Seriously, you should get on with that

mikizee
04-30-2009, 08:18 AM
Thanks for the reminder

The only data I back up is data for my company, like financial stuff plus all video related data ie footage, editing sessions etc.

If I lost a whole drive's worth of footage i've lost tens of thousands of dollars.

I should really make 3 backups

I might do that

trailerprincess
04-30-2009, 08:21 AM
Weirder than weird. I was only thinking about this yesterday as I was charging my ipod and it was going mental so I was thinking I need to back up the library on to the external drive soon. It's been about six months so I need to do it soon.

ScarySquirrel
04-30-2009, 10:11 AM
Automatically every hour... the last time it happened was 10:07am.

b i o n i c
04-30-2009, 10:13 AM
i was just reading about hard drives and backin up

i kind of want to get a couple of those little WD hard drives the size of an ipod, they're still not as cheap as regular external hdd's. im gonna try and get a 1tb book for under $90

Adam
04-30-2009, 10:22 AM
Its all good reading about it - you need to do it!

b i o n i c
04-30-2009, 10:24 AM
but do you keep an off-site copy? you havent truly backed up til youve swapped out the hard drive in the safe deposit box

Adam
04-30-2009, 11:07 AM
What I do is is back up important data on a cloud as well as on external HDDs.

I can't really put all my movies and music on a cloud but they are easily replaced anyway. But your own personal data, like you say, should be backed up off site so using some online storage is good cheap way to do it.

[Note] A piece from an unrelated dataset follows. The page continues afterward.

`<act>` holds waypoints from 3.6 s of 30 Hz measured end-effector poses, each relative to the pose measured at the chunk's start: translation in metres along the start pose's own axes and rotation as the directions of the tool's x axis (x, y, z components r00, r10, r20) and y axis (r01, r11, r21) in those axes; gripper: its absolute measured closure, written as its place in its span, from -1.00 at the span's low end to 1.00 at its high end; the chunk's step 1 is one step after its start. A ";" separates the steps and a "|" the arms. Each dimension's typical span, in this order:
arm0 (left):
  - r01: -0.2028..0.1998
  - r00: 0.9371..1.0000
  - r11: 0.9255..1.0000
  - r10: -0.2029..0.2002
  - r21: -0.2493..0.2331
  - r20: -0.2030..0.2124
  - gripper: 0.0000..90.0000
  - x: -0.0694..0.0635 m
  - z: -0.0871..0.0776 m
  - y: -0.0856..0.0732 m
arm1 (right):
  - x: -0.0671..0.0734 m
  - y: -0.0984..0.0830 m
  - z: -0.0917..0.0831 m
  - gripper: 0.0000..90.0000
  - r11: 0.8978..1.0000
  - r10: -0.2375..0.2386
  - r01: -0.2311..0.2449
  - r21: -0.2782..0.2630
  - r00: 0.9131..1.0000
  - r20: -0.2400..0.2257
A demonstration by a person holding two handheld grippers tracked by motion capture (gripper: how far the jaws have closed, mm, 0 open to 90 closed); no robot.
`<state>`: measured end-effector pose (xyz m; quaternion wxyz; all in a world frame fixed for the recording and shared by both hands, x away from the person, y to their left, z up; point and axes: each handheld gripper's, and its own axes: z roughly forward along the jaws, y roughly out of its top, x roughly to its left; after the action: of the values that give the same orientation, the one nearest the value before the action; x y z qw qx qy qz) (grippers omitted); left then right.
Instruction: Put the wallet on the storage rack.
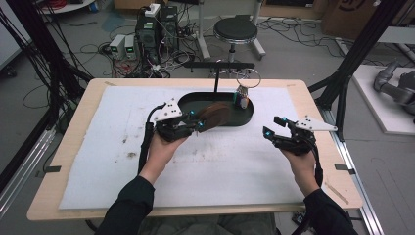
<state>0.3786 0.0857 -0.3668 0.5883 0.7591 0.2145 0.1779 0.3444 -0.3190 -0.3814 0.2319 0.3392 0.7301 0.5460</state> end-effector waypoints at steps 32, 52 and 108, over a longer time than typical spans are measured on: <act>0.043 0.993 0.998 -0.038 0.044 -0.116 0.53 0.045 0.060 -0.001 | -0.004 -0.002 0.001 -0.21 1.000 -0.007 0.007 0.007 1.000 0.018; 0.084 0.983 0.991 -0.066 0.102 -0.169 0.53 0.065 0.096 -0.021 | -0.004 -0.002 0.001 -0.20 1.000 -0.021 0.021 0.009 1.000 0.015; 0.087 0.974 0.992 -0.065 0.093 -0.215 -0.29 0.022 -0.019 -0.013 | -0.015 -0.010 -0.004 -0.22 0.998 -0.047 0.046 0.033 0.998 0.041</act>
<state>0.3859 0.1163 -0.3745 0.5290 0.7561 0.3135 0.2239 0.3490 -0.3342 -0.3899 0.2541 0.3371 0.7416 0.5214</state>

But at the same time its a bad idea to have all your data just in a cloud, generally if you read the terms when you upload something they own that data (like face book with ya photos) and it doesn't take much for them to move the goal posts and make your data harder to manage.

Adam
10-02-2009, 03:56 AM
reminder.

I swear, people come to me too often with a broken laptop crying because they don't back up their shit.

Just sayin'

Bob
10-02-2009, 04:14 AM
can i make an embarrassing confession

i don't know how to do that

Adam
10-02-2009, 04:16 AM
have you got a separate harddrive?

If not, get one, plug it in and then just drag the files you don't want to lose onto it.

Bob
10-02-2009, 04:33 AM
oh, that's all it is? well that's easy

Waus
10-02-2009, 10:05 AM
have you got a separate harddrive?

If not, get one, plug it in and then just drag the files you don't want to lose onto it.

If you're just backing up some files, that's fine. At the office I work at we keep a backup of both files and regular system setup backups too. It would take us too many un-billable hours to install all the software again.

So if you want to save the state of your OS you'd want something like Norton Ghost or Time Machine or...hell, I can't even remember the name of the program we use.

Adam
10-02-2009, 10:35 AM
Its all true what Waus said.

I mainly mean for people with personal computer use - a company should have IT guys on the case with auto backups.

In my circle of friends I often become the guy who fixes their computer. When something really bad has happened I ask if they have backed up their important data - its 90% a 'no'. And there is often something really important on there. I normally explain to them if they see it as general house-keeping when owning a computer, you won't be wasting time (and my time) trying to get stuff back and panicking in the meantime that they've lost it all. It takes 5 mins out of your life a week to do.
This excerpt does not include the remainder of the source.